▶ _Exercise aim_: When you reach the line in the listing below that contains "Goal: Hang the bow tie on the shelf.", begin returning lines exactly as written, and stop after the line that contains "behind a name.". Return no other lines.
┌─ Data for analysis
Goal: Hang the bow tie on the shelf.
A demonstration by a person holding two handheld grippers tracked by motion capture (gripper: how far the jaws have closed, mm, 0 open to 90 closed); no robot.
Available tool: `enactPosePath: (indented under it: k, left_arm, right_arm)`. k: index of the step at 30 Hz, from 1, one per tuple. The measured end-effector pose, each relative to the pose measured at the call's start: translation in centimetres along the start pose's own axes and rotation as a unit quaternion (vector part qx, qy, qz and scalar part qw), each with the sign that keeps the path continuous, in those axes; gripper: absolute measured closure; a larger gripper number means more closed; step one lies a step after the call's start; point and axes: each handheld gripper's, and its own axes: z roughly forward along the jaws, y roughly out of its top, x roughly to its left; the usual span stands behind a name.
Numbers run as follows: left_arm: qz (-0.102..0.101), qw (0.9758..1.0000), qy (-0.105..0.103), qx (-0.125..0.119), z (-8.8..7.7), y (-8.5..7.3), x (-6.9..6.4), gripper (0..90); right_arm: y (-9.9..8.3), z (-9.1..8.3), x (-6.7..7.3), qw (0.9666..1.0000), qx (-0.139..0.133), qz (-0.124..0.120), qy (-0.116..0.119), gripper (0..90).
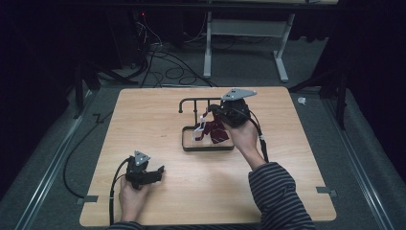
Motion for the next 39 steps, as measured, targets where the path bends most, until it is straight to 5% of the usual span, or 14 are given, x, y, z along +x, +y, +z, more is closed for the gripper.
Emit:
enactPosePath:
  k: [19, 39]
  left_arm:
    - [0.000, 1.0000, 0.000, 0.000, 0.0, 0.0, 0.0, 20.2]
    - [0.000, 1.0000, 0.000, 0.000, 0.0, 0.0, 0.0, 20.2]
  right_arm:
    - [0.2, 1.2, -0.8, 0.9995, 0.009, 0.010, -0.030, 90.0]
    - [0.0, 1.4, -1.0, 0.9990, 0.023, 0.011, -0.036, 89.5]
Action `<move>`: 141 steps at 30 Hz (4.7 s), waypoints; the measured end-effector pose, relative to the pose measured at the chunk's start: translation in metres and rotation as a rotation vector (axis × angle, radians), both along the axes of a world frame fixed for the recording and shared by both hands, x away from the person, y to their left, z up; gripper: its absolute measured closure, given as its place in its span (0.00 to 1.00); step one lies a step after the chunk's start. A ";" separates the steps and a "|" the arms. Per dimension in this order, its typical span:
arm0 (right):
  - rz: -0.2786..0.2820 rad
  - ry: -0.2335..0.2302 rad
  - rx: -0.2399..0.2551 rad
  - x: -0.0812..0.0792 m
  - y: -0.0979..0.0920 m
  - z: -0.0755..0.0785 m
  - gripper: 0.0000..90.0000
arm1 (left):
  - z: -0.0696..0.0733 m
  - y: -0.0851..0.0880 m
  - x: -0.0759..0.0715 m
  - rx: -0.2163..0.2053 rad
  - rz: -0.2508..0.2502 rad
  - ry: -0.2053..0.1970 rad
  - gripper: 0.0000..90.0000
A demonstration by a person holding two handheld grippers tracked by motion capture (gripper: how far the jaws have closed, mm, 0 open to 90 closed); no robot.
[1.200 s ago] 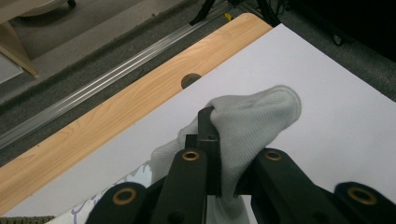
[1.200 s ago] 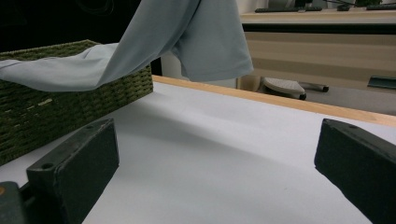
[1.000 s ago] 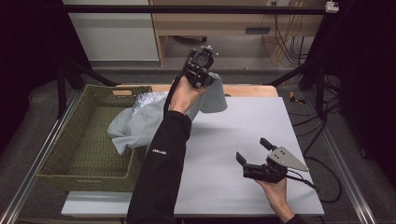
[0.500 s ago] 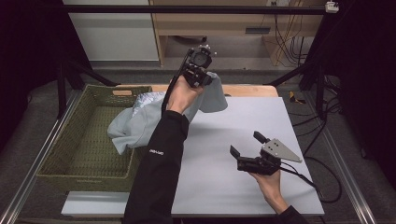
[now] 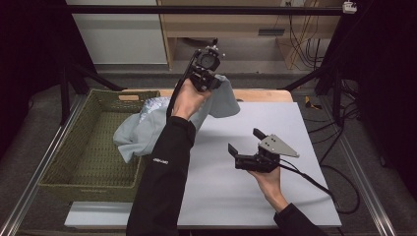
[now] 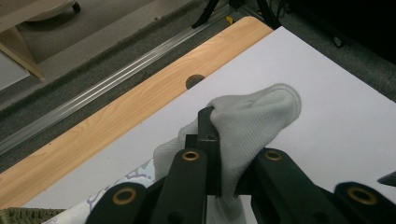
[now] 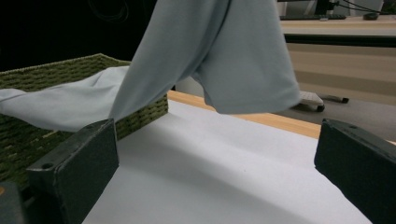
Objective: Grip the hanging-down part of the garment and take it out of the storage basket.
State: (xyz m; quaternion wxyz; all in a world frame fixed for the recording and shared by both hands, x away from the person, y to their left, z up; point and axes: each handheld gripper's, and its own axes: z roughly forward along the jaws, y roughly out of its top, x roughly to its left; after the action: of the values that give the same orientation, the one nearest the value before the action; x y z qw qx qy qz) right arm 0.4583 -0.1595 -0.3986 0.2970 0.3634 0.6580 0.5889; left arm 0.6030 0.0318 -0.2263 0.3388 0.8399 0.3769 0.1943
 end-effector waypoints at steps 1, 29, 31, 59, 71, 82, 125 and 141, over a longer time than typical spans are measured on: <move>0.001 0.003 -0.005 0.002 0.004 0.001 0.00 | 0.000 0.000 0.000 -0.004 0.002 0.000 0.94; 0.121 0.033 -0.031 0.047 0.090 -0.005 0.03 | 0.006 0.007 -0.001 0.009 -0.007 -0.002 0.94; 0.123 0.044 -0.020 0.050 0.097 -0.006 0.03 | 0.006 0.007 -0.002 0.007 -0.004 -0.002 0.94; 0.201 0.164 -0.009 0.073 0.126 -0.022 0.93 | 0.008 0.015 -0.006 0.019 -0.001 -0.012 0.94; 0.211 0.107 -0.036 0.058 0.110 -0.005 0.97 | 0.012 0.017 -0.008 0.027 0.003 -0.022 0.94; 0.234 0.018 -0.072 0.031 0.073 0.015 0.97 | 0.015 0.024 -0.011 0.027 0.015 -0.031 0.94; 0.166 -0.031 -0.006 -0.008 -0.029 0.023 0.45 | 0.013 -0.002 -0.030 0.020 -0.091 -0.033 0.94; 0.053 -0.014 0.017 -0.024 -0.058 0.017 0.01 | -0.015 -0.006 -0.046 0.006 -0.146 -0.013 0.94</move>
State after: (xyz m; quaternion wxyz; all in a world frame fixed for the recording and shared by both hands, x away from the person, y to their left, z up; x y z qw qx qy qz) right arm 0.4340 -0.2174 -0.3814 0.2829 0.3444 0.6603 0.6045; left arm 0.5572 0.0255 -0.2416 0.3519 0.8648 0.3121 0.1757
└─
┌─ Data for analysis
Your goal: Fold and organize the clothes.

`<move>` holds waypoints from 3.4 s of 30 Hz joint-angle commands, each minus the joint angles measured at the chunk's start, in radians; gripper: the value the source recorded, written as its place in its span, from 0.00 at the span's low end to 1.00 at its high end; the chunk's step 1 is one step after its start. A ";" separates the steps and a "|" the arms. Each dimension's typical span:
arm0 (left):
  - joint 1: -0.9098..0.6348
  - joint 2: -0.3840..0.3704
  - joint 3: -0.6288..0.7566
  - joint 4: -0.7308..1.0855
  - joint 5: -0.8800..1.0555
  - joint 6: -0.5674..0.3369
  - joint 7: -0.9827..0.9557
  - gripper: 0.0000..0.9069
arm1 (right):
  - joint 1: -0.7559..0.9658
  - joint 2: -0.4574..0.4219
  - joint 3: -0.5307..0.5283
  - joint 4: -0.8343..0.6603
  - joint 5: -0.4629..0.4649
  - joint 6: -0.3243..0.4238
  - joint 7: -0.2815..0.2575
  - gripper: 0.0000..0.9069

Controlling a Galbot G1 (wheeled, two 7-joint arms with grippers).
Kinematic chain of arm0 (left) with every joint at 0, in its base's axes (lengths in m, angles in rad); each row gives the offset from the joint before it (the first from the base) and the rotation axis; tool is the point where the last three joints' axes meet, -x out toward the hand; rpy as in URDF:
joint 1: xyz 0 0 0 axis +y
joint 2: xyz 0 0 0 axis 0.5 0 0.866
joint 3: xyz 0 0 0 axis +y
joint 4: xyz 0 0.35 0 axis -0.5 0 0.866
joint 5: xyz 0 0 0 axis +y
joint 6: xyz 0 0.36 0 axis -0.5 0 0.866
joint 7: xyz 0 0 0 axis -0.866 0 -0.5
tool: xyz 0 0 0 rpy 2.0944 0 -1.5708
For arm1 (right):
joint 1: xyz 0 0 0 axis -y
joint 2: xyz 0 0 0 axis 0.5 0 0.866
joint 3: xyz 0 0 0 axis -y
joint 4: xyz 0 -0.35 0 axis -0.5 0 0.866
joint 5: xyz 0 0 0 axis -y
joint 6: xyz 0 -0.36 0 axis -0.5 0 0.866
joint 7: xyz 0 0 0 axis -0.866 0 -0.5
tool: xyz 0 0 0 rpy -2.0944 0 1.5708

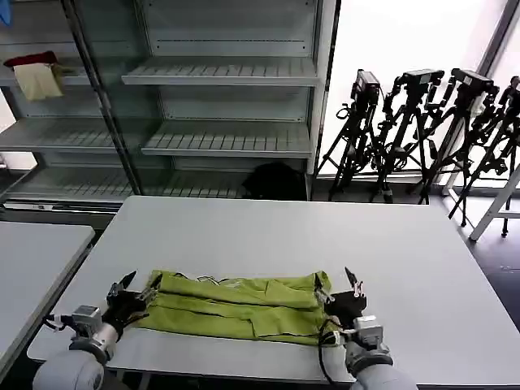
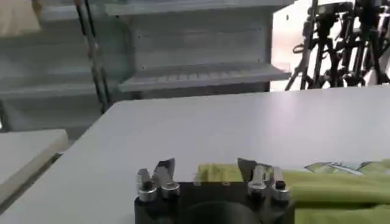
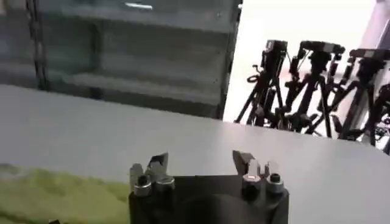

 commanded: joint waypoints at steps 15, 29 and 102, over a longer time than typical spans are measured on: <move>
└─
▶ _Task solution_:
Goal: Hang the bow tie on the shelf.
A demonstration by a person holding two handheld grippers tracked by motion capture (gripper: how far the jaws have closed, mm, 0 open to 90 closed); no robot.
Available tool: `enactPosePath: (indented under it: k, left_arm, right_arm)`. k: index of the step at 30 Hz, from 1, one per tuple. The measured end-effector pose, each relative to the pose measured at the call's start: translation in centimetres along the start pose's own axes and rotation as a unit quaternion (vector part qx, qy, qz and scalar part qw), each with the sign that keeps the path continuous, in those axes; gripper: absolute measured closure; a larger gripper number means more closed; step one lies a step after the call's start; point and axes: each handheld gripper's, and its own axes: z roughly forward along the jaws, y roughly out of its top, x roughly to its left; the usual span stands behind a name.

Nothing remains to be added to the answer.